## PROBLEM STATEMENT
Make an exact copy of all the data, pictures excluded.

## RAW DATA
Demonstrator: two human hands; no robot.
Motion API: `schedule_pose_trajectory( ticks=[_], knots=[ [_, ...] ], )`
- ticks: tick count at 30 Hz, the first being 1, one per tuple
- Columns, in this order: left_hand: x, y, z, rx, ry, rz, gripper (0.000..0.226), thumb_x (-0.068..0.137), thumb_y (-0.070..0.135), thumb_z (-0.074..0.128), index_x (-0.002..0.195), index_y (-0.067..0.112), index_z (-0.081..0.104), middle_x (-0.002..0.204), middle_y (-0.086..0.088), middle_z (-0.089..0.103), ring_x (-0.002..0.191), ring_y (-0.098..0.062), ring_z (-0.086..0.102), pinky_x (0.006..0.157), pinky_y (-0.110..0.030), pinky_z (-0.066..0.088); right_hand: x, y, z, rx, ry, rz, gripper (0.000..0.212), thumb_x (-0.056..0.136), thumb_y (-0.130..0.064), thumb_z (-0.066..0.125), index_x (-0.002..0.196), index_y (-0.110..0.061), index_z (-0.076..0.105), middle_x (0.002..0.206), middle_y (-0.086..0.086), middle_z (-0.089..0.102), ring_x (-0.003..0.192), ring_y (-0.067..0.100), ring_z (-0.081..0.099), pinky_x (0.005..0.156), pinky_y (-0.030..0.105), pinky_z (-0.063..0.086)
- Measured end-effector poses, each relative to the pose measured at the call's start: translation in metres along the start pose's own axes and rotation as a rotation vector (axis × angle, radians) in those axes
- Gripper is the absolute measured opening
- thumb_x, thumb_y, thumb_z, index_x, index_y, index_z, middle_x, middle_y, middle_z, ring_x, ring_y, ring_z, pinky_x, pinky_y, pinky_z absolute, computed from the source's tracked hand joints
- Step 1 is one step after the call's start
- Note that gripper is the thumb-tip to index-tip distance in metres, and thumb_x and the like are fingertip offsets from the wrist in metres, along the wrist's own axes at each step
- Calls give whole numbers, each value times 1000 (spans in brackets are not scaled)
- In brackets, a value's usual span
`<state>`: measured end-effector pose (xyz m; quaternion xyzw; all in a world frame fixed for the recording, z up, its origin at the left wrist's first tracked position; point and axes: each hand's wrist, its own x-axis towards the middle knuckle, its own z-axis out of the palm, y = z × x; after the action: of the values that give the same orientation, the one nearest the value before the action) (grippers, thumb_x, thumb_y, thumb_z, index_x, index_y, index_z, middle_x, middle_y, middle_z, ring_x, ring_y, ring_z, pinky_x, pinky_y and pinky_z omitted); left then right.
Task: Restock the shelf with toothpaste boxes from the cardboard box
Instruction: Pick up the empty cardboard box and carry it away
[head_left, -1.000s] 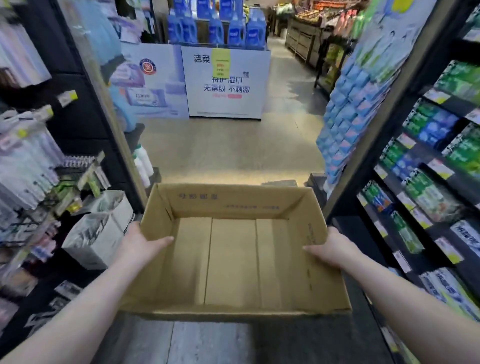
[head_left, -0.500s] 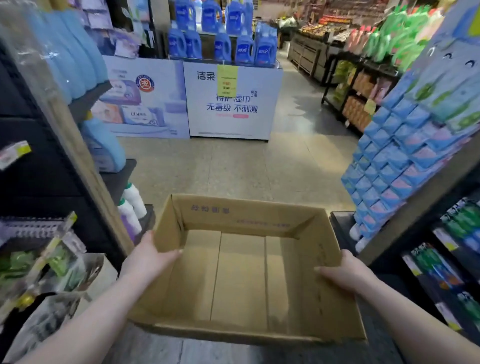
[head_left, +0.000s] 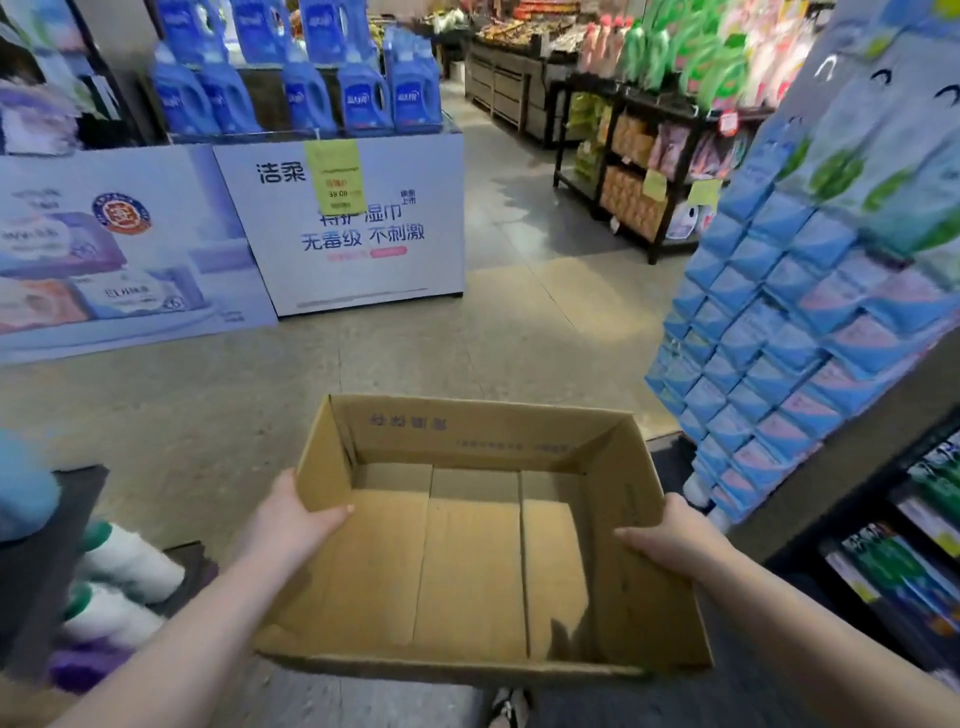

## SOLUTION TO THIS EXERCISE
Demonstrator: two human hands; no robot.
Motion API: `schedule_pose_trajectory( ticks=[_], knots=[ [_, ...] ], )`
- ticks: tick count at 30 Hz, the first being 1, one per tuple
- Columns, in this order: left_hand: x, y, z, rx, ry, rz, gripper (0.000..0.226), thumb_x (-0.068..0.137), thumb_y (-0.070..0.135), thumb_z (-0.074..0.128), index_x (-0.002..0.195), index_y (-0.067..0.112), index_z (-0.081..0.104), middle_x (-0.002..0.204), middle_y (-0.086..0.088), middle_z (-0.089..0.103), ring_x (-0.002..0.191), ring_y (-0.098..0.062), ring_z (-0.086..0.102), pinky_x (0.006..0.157), pinky_y (-0.110..0.030), pinky_z (-0.066..0.088); right_hand: x, y, z, rx, ry, rz, gripper (0.000..0.212), thumb_x (-0.056..0.136), thumb_y (-0.130..0.064), thumb_z (-0.066..0.125), index_x (-0.002..0.196), index_y (-0.110..0.061), index_z (-0.076..0.105), middle_x (0.002..0.206), middle_y (-0.086..0.086), middle_z (-0.089..0.102), ring_x (-0.003..0.192), ring_y (-0.067..0.100), ring_z (-0.081..0.099), pinky_x (0.005..0.156), pinky_y (-0.030..0.105), pinky_z (-0.063..0.086)
- Measured end-effector poses, each relative to the pose measured at the call's start: translation in metres along the start pose's own axes and rotation as a rotation vector (axis × angle, radians) in those axes
- Gripper is the absolute measured opening
- thumb_x, thumb_y, thumb_z, index_x, index_y, index_z, middle_x, middle_y, middle_z, ring_x, ring_y, ring_z, pinky_x, pinky_y, pinky_z absolute, computed from the source's tracked hand joints
- Step 1 is one step after the call's start
- Note that gripper is the thumb-tip to index-tip distance in metres, and thumb_x and the like are fingertip offsets from the wrist in metres, along the wrist's own axes at each step
- Calls give whole numbers, each value times 1000 (spans in brackets are not scaled)
- In brackets, a value's usual span
`<state>`: measured end-effector pose (xyz m; quaternion xyzw; all in a world frame fixed for the recording, z up, its origin at the left wrist's first tracked position; point and axes: each hand's wrist, its own x-axis towards the middle knuckle, its own z-axis out of the palm, y = z × x; after the action: of the values that give the same orientation, the one nearest the value before the action) (grippers, thumb_x, thumb_y, thumb_z, index_x, index_y, index_z, middle_x, middle_y, middle_z, ring_x, ring_y, ring_z, pinky_x, pinky_y and pinky_z omitted); left then right.
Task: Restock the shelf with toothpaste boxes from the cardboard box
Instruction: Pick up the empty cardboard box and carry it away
[head_left, -1.000s] 
[head_left, -0.500s] 
[head_left, +0.000s] 

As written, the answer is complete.